Foi a penúltima vez que andei de trem. A última aconteceu quando já morava em Natal. Dessa vez peguei o trem em Fortaleza, acompanhando minha mãe que ia visitar Juazeiro. Achei longo e cansativo o percurso. E, no entanto, era-o muito menos do que quando saíamos de Itapiúna para o mesmo destino. Devo isso, creio, à conta dos meus vinte e tantos anos, quando já tinham ficado para trás a infância e tudo aquilo que fazia parte dela e me dava uma sensação de felicidade que nunca mais pude experimentar. Por isso sempre que vejo um trem, hoje apenas e de raro em raro na televisão, ou num filme, remeto-me à infância. Foi ele um dos emblemas daqueles tempos. Assim como o circo, a praça da Basílica, o Cine Canindé, os gibis, as peladas.
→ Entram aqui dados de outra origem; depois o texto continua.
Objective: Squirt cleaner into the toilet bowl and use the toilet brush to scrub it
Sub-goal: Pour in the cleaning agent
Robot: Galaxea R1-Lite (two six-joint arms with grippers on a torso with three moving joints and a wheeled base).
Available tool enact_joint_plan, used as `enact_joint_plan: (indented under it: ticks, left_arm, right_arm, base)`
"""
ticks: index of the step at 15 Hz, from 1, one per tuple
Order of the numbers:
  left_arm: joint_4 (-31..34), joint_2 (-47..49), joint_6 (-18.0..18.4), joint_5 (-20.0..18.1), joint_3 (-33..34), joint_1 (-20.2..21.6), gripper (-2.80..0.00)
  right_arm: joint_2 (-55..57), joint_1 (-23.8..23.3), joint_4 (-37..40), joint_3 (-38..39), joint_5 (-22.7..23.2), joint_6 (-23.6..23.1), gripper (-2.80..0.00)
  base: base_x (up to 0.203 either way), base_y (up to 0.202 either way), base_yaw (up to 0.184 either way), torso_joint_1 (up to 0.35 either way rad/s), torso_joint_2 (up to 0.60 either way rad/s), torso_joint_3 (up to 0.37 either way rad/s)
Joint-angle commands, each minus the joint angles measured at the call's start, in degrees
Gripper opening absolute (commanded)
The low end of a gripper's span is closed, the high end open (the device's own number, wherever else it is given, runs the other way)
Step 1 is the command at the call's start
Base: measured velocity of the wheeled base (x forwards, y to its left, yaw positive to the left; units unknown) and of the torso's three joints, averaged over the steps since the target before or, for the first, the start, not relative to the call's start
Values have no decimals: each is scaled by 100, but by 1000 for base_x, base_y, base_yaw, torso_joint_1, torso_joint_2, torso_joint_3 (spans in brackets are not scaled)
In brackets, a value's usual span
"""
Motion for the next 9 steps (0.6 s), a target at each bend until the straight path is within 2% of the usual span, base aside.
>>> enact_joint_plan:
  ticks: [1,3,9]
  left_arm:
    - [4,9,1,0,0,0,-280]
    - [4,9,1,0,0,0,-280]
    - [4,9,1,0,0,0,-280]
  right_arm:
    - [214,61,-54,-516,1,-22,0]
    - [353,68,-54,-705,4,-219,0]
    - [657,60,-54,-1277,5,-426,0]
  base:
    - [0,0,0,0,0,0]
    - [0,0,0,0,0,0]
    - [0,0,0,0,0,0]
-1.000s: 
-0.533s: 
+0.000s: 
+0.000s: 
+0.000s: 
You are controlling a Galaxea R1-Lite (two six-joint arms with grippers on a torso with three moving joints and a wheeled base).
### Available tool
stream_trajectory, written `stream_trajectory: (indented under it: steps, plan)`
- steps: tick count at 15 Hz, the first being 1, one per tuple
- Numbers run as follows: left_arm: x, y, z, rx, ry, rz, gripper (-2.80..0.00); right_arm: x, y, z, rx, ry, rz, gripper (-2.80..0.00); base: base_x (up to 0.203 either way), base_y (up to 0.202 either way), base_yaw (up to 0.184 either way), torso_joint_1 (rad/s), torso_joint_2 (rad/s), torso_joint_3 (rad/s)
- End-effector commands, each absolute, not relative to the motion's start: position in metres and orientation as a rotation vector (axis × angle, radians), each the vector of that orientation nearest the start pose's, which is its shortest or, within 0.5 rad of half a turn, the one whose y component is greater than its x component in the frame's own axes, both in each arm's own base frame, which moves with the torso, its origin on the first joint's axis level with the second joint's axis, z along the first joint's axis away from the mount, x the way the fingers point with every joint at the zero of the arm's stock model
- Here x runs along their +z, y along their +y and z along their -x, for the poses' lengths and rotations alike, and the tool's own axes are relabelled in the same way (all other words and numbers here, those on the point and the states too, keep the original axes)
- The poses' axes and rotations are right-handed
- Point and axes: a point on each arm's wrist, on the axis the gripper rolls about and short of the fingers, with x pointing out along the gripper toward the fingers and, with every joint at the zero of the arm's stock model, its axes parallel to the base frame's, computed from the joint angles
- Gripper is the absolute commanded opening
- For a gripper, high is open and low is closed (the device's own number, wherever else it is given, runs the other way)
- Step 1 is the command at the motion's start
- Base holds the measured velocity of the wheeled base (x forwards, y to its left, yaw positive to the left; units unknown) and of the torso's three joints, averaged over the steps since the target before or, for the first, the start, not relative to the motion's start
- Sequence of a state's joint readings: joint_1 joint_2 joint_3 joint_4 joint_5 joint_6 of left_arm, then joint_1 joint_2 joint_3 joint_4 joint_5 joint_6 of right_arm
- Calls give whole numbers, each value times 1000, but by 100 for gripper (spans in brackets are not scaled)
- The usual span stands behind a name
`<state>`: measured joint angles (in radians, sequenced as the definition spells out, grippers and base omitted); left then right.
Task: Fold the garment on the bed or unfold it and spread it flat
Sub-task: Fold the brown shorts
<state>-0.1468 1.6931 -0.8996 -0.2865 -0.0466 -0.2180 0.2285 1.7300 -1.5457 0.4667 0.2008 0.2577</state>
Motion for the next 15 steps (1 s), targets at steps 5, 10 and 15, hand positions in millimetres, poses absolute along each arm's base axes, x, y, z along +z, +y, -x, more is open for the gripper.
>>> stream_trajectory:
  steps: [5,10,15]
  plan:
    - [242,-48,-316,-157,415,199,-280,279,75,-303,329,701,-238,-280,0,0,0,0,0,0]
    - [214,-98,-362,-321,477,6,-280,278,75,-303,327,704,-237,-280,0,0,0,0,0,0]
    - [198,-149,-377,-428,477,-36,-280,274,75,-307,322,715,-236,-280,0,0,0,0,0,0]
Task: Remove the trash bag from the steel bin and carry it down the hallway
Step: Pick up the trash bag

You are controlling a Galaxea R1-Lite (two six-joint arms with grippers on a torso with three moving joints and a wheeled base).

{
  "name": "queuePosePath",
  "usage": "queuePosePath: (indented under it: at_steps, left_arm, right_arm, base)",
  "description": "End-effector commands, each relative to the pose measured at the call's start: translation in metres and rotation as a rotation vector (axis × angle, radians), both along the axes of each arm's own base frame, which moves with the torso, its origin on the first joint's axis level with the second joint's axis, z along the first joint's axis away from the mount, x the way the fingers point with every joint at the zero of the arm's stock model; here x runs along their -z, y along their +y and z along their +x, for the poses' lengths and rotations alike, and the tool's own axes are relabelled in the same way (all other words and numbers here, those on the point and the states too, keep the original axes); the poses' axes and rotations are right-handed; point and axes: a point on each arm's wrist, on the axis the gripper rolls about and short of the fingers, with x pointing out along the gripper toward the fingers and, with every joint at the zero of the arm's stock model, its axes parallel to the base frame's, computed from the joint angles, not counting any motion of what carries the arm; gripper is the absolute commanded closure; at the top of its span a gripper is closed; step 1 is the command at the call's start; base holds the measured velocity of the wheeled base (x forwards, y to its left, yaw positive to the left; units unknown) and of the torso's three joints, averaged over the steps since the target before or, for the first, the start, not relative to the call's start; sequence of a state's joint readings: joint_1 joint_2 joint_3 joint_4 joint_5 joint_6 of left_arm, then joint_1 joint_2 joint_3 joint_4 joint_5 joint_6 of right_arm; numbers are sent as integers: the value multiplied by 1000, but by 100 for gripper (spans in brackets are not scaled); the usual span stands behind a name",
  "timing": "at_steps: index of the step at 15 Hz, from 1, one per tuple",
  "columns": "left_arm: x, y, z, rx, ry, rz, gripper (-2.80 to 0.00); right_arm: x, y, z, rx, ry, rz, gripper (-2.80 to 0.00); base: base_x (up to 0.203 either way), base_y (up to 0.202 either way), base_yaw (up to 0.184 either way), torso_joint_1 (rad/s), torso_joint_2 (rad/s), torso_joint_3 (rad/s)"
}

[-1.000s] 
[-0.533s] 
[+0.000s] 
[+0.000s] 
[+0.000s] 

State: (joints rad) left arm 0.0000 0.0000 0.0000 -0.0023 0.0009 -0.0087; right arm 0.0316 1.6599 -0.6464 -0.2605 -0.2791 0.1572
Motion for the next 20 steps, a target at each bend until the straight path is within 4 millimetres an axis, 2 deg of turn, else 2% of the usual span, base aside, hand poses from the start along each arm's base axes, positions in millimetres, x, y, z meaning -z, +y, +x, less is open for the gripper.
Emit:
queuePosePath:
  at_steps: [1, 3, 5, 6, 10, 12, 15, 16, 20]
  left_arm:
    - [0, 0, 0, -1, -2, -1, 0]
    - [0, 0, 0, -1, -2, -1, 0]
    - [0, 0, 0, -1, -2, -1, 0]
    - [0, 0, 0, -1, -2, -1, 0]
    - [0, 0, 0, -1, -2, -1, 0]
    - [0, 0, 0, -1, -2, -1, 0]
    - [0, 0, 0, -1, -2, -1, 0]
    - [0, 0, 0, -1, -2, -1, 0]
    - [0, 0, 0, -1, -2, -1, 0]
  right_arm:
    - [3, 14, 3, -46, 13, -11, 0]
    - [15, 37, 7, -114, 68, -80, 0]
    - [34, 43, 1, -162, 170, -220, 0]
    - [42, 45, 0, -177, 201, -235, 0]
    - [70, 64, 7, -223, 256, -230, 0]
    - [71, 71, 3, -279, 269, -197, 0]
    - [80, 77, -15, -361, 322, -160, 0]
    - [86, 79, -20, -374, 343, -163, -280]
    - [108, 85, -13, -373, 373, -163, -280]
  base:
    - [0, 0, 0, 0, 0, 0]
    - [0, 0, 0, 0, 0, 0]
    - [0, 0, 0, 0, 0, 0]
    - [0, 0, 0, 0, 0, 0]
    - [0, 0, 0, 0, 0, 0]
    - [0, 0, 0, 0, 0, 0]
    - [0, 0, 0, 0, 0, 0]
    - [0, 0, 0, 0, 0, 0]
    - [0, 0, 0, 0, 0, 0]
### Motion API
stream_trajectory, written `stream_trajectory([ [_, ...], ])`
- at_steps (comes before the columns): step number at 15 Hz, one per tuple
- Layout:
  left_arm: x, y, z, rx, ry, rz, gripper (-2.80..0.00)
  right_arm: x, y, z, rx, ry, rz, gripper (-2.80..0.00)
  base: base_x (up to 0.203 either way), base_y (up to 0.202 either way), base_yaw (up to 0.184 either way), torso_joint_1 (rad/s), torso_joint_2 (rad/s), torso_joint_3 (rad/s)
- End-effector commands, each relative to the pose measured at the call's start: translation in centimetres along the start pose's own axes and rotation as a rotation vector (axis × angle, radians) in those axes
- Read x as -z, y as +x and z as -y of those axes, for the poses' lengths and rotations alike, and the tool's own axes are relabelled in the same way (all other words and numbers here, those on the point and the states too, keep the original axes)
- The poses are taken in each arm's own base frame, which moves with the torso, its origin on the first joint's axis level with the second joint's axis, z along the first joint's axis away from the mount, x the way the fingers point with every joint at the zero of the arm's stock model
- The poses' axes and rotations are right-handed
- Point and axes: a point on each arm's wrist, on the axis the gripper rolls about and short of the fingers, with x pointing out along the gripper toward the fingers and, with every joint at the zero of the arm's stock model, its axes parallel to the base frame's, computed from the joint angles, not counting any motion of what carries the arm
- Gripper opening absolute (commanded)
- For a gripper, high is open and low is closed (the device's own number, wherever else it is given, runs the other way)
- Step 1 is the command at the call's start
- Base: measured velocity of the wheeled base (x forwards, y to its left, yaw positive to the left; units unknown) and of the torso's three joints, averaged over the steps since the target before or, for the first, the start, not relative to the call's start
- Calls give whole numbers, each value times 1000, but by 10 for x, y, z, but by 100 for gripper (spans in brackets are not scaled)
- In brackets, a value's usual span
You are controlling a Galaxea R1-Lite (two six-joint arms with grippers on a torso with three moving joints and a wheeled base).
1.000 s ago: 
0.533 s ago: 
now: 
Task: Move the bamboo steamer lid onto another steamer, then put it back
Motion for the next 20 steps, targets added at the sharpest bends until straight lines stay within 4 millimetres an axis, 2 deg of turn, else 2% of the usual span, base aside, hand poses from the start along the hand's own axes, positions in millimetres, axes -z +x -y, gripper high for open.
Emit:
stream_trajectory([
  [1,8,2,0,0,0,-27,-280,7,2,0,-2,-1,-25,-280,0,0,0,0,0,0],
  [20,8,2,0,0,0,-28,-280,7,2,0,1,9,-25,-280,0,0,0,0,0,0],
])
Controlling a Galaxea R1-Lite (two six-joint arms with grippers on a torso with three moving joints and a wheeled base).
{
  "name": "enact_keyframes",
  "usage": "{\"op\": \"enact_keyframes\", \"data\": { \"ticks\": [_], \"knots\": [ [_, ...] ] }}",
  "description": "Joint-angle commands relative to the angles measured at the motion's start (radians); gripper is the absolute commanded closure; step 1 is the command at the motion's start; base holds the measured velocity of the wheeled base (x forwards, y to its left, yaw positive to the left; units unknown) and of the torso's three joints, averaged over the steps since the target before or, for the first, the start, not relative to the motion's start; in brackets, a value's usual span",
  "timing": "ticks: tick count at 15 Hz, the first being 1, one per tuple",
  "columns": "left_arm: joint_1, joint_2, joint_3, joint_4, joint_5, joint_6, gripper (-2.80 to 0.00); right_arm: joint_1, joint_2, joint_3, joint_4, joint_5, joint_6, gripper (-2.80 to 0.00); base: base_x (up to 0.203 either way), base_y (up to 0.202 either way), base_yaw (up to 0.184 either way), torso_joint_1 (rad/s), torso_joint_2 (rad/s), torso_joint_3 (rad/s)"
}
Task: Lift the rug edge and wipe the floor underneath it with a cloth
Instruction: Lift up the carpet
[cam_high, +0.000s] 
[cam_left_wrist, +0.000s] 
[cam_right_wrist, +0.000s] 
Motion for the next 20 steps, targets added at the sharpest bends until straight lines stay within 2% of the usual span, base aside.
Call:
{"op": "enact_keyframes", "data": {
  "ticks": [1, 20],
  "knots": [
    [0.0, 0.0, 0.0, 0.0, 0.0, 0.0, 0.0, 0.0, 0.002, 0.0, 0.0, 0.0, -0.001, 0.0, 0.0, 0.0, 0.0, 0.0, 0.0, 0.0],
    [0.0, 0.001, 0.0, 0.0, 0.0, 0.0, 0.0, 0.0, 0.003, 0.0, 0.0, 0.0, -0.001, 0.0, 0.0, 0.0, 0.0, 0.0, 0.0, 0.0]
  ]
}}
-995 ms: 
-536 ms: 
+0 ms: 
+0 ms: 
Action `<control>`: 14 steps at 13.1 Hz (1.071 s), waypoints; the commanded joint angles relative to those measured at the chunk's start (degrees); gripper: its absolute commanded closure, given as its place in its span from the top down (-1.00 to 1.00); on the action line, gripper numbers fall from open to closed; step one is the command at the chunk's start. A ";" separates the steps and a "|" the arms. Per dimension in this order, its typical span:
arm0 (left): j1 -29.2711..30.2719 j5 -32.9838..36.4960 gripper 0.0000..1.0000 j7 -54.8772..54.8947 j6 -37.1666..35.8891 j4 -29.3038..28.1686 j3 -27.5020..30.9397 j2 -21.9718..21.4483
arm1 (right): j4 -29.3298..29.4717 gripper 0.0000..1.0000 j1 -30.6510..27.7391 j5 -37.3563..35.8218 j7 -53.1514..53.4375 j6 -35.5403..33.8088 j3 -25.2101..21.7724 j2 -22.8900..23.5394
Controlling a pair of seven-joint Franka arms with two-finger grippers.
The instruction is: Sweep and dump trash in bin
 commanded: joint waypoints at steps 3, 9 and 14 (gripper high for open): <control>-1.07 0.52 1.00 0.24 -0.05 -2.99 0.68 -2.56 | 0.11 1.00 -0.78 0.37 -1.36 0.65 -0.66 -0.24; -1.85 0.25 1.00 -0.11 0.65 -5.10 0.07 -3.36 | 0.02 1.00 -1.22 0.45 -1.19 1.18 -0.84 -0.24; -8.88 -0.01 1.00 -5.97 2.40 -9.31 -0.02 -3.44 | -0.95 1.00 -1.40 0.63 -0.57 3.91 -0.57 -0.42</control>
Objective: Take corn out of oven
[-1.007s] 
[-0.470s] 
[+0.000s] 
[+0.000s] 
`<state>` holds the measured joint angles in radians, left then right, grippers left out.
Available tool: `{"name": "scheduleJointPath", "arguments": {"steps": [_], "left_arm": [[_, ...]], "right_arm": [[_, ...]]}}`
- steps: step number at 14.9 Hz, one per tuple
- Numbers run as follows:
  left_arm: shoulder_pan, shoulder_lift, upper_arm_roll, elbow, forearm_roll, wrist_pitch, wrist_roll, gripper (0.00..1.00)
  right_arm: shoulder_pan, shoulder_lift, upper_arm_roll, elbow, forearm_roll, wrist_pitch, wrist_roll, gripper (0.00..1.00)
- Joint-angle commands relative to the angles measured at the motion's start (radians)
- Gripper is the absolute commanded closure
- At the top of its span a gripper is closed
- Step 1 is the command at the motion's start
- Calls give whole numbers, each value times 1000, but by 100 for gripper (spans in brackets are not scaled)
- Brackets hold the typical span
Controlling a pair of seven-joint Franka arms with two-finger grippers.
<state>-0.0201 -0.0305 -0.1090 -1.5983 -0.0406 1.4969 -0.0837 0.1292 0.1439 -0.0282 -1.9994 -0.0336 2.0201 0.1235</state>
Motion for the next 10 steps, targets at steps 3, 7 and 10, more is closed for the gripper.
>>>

terça-feira, dezembro 02, 2008

MISCELÂNEA





- A FM Universitária é uma exceção entre as rádios de Natal. Tem uma programação musical de qualidade (embora a repetição das músicas), divulga a poesia, apresentando trechos de poemas de poetas do RN e de outros estados, dá dicas sobre o comportamento dos motoristas no trânsito, informa os eventos culturais na cidade, tem um noticiário curto de hora em hora, além de outros atrativos. Mas há uma coisa que me irrita sempre que o locutor fala de um compositor ou cantor da terra (em geral, os dois são o mesmo), ou é posta no ar a composição. É aquilo de dizer "música potiguar brasileira". Por que acrescentar "brasileira" a "potiguar"? Existirá uma música potiguar queniana? Finlandesa? Ou hondurenha? Gostaria de conversar um dia com alguém ligado à rádio, para que ele me explique a razão dessa redundância.


- Desde que me entendo por gente, conheço a expressão "correr risco de vida" em referência a alguém que sofreu algum tipo de acidente. De uns tempos para cá os telejornais estão substituindo-a por "correr risco de morte". É incorreto o novo uso? Acho que sim se atentarmos para o detalhe de que na expressão podem estar ocultas as palavras "perder" e "a". Fulano corre (ou não corre) risco de perder a vida. Assim, risco de morte não terá sentido, pois não é possível perder a morte. Se os telejornais não mais empregam a expressão, por a entenderem errada, ou caduca, nada mais simples que usarem o verbo "morrer". "Fulano corre (ou não corre) risco de morrer". É o que penso.
- Luís da Câmara Cascudo e Graciliano Ramos trocaram cartas e livros durante um certo tempo. Na primeira oportunidade em que foi ao Rio, Cascudo conheceu o escritor. Ficaram amigos. Em um dos encontros dos dois, com aquele azedume característico, Graciliano desceu a lenha na falta de hábito de leitura do brasileiro. "Ninguém lê nessa terra. Gente rica não compra livro. Você encontra numa casa de luxo vinte penicos de porcelana, mas nem um volume. Se os encontrar, estão encadernados e arrumados como enfeites de salão". (Mestre Graça, o panorama não mudou, ou mudou muito pouco, quase nada.) De outra feita, ao ouvir do potiguar o antigo desejo de escrever um romance, mas da "impossibilidade mental" de pôr mãos à obra, Graciliano disse com o mesmo mau humor e aquela franqueza desconcertante: "Pois não escreva! Fique no seu natural até o fim. Esse Rio de Janeiro está fervilhando de romancistas que nasceram para outra coisa". E disse "coisa" numa linguagem que Cascudo preferiu omitir no livro que relata esse contato entre o potiguar e o alagoano, dois dos maiores intelectuais que o Brasil produziu ("O Tempo e Eu", há pouco reeditado pela EDUFRN).
- Há uns três meses estava em uma clínica para marcar uns exames solicitados pelo meu cardiologista. Enquanto aguardava ser atendido, reparei em uma moça sentada a meu lado. Com uma pasta grande e demonstrando intimidade com as atendentes, deduzi que trabalhava em um laboratório. Tive a confirmação ao perguntar a ela e disse que já havia visto mulheres ocupando diversas funções, antes restritas aos homens, mas era a primeira vez que me deparava com uma representante de laboratório. Foi então que uma das atendentes, sorrindo, e puxando brasa para a sua sardinha (ou o seu sexo), afirmou: "As mulheres estão bombando". Já ouvira antes essa palavra, mas dita por um homem, e achei que o significado tinha uma conotação maliciosa. Dita, porém, pela mocinha, entendi que "bombar" é, como se dizia há muitas décadas, estar com tudo e não estar prosa. Não me agrada essa palavra. Acho-a vulgar, de mau gosto. Desconfio que foi veiculada por uma novela da Globo. Tomara que ela dure o tempo em que durar a novela.